***** Available data

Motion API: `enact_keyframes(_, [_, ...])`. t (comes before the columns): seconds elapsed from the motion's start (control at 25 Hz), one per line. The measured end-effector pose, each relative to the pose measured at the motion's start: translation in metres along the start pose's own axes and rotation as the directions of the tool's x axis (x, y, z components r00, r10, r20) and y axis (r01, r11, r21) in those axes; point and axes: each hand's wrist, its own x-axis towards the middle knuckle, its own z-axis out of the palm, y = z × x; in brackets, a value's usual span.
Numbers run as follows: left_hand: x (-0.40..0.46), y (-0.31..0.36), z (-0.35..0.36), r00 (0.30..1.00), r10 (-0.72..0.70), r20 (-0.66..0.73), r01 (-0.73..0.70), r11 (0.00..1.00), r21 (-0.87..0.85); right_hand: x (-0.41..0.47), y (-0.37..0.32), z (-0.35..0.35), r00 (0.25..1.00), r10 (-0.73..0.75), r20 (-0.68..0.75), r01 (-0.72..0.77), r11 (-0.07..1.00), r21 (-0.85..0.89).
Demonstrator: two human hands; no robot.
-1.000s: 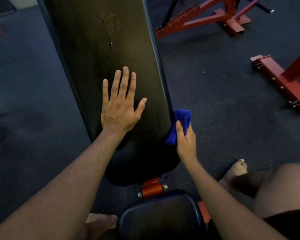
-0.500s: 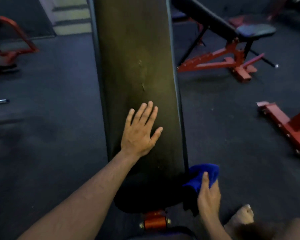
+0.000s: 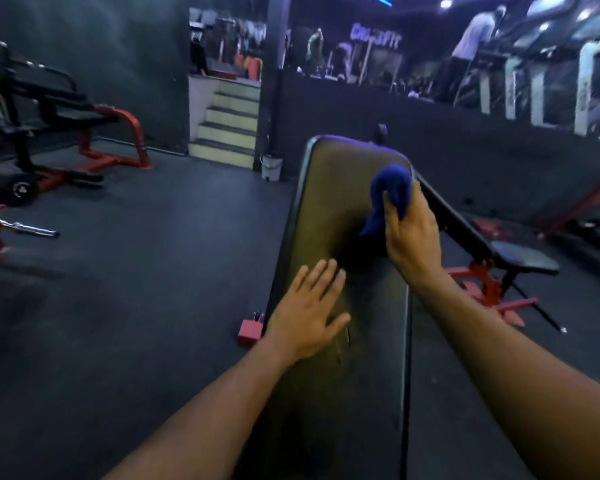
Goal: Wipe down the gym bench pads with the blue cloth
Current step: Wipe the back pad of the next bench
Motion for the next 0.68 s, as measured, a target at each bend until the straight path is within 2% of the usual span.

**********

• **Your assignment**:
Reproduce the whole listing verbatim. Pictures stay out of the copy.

• **Answer box**:
Motion API: `enact_keyframes(_, [_, ...])`. t (comes before the columns): seconds elapsed from the motion's start (control at 25 Hz), one per line. The measured end-effector pose, each relative to the pose measured at the motion's start: translation in metres along the start pose's own axes and rotation as the directions of the tool's x axis (x, y, z components r00, r10, r20) and y axis (r01, r11, r21) in those axes; point and axes: each hand's wrist, its own x-axis towards the middle knuckle, its own z-axis out of the palm, y = z × x; in brackets, a value's usual span.
Numbers run as follows: left_hand: x (-0.40..0.46), y (-0.31..0.36), z (-0.35..0.36), r00 (0.30..1.00), r10 (-0.72..0.70), r20 (-0.66..0.73), r01 (-0.73..0.70), r11 (0.00..1.00), r21 (-0.87..0.85); right_hand: x (-0.41..0.47), y (-0.37..0.32), z (-0.35..0.35), r00 (0.25..1.00), r10 (-0.73..0.75), r20 (-0.68..0.75), r01 (-0.72..0.77), r11 (-0.07..1.00), r21 (-0.85..0.89).
Demonstrator: two human hands; no robot.
-1.000s: 
-0.500s: 
+0.000s: 
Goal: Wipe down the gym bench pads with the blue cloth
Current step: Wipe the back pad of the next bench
Motion for the next 0.68 s, as measured, a target at each bend until the straight path is within 2% of the usual span.

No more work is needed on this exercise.